A comprehensive guide to writing VPL programs, from basic event processing to advanced pattern matching.

Table of Contents

  1. Part 1: Basics - Events, streams, filters, emit
  2. Part 2: Windows and Aggregations
  3. Part 3: Sequence Patterns
  4. Part 4: SASE+ Advanced - Kleene, negation, AND/OR
  5. Part 5: Joins
  6. Part 6: Contexts - Multi-threaded execution with CPU affinity

Part 1: Basics

Events

Events are the fundamental unit of data in Varpulis. Each event has:

  • A type (string identifier)
  • A timestamp (automatically assigned or from data)
  • Fields (key-value data)

Events arrive from sources like MQTT, files, or the WebSocket API:

json
{
  "event_type": "TemperatureReading",
  "timestamp": "2024-01-15T10:30:00Z",
  "sensor_id": "S1",
  "temperature": 72.5,
  "unit": "F"
}

Defining Event Types (Optional)

You can explicitly define event schemas:

vpl
event TemperatureReading:
    sensor_id: str
    temperature: float
    unit: str

event HumidityReading:
    sensor_id: str
    humidity: float

Streams

Streams are continuous flows of events.
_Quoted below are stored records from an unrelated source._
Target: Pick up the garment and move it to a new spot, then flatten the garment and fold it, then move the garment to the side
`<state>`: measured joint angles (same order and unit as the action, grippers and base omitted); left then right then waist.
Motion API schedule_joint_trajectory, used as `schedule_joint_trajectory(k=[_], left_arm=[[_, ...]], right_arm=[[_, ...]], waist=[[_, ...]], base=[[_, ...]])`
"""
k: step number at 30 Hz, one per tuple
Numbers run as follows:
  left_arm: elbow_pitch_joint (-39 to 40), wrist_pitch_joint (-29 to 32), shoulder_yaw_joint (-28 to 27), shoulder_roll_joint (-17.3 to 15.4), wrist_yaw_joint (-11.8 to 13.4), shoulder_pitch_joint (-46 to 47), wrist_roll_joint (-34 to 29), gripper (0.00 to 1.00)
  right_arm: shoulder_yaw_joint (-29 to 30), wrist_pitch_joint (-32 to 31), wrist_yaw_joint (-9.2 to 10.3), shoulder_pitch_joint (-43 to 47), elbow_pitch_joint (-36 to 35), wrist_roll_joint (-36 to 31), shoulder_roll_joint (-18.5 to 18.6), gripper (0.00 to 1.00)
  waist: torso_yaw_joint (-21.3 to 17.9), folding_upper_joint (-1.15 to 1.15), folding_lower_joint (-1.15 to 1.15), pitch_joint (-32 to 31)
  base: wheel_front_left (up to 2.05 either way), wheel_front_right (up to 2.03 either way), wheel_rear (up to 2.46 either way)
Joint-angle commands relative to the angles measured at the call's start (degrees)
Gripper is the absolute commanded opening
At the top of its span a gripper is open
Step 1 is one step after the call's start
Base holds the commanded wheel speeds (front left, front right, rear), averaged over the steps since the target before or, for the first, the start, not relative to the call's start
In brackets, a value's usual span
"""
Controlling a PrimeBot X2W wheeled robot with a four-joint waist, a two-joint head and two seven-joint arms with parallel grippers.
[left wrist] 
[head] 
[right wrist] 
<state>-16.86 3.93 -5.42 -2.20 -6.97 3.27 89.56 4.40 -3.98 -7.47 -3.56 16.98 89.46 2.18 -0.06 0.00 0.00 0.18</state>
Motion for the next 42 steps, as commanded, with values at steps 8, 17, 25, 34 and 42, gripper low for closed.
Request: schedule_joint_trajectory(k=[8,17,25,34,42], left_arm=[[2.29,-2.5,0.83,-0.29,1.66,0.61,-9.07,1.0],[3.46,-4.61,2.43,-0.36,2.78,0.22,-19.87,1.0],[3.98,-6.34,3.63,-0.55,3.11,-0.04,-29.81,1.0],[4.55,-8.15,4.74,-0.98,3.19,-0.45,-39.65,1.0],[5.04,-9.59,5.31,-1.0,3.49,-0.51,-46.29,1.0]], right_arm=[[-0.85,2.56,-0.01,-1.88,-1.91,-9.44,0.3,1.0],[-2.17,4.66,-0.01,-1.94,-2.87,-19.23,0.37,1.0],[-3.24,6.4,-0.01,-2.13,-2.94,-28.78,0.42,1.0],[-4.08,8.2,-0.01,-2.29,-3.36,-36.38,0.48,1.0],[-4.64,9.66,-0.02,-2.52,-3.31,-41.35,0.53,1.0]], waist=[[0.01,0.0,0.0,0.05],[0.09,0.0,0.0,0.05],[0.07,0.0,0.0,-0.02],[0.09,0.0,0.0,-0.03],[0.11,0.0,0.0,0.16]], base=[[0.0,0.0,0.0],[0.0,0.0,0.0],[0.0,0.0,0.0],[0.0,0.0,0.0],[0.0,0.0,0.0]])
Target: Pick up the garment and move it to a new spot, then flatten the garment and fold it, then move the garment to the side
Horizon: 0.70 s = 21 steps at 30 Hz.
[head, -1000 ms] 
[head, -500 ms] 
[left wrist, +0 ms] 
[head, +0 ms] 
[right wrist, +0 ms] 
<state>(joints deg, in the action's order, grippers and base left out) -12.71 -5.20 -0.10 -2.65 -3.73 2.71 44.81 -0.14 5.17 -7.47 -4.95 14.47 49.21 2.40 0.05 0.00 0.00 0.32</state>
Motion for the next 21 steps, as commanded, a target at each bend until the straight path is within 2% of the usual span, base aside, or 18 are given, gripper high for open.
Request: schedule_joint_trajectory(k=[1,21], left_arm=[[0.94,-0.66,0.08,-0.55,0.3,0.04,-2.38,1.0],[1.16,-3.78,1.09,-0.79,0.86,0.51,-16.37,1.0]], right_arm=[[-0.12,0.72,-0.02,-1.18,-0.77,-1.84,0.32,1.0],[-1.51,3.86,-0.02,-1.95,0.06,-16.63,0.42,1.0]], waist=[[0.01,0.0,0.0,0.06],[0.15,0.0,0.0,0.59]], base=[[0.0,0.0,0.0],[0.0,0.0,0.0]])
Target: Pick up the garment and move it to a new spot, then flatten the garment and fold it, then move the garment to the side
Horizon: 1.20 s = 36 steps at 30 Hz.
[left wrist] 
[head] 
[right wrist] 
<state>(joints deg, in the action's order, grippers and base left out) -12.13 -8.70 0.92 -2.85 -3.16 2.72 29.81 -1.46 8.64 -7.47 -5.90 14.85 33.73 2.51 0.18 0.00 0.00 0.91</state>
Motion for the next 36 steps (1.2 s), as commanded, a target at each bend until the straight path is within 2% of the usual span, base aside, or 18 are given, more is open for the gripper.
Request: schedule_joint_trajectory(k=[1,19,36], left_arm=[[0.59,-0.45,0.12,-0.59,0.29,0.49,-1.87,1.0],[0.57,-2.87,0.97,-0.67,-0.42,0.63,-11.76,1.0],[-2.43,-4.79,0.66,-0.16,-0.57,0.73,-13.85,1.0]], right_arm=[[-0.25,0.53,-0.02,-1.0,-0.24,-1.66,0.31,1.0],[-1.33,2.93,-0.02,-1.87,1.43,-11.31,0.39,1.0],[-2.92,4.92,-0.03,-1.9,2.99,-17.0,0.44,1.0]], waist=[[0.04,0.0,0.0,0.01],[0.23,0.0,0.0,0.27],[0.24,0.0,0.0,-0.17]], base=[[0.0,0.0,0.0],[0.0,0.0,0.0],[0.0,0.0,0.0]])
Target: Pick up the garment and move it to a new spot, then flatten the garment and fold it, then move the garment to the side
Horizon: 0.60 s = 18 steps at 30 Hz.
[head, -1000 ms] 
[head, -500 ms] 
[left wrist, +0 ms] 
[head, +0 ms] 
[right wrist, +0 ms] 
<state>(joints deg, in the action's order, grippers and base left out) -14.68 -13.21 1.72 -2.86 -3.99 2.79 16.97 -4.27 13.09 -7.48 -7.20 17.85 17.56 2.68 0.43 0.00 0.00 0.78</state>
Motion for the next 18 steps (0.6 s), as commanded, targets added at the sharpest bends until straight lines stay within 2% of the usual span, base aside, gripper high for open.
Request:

Create streams with the stream keyword:

vpl
// Basic stream: listen for all TemperatureReading events
stream Temperatures = TemperatureReading

// Stream with alias
stream T = Temperatures

Filtering with .where()

Filter events based on conditions:

vpl
// Single condition
stream HighTemps = TemperatureReading
    .where(temperature > 100)

// Multiple conditions (AND)
stream CriticalTemps = TemperatureReading
    .where(temperature > 100 and sensor_id == "critical-zone")

// OR conditions
stream AlertZones = TemperatureReading
    .where(sensor_id == "zone-1" or sensor_id == "zone-2")

// Compound conditions
stream Filtered = TemperatureReading
    .where((temperature > 90 and humidity > 80) or emergency == true)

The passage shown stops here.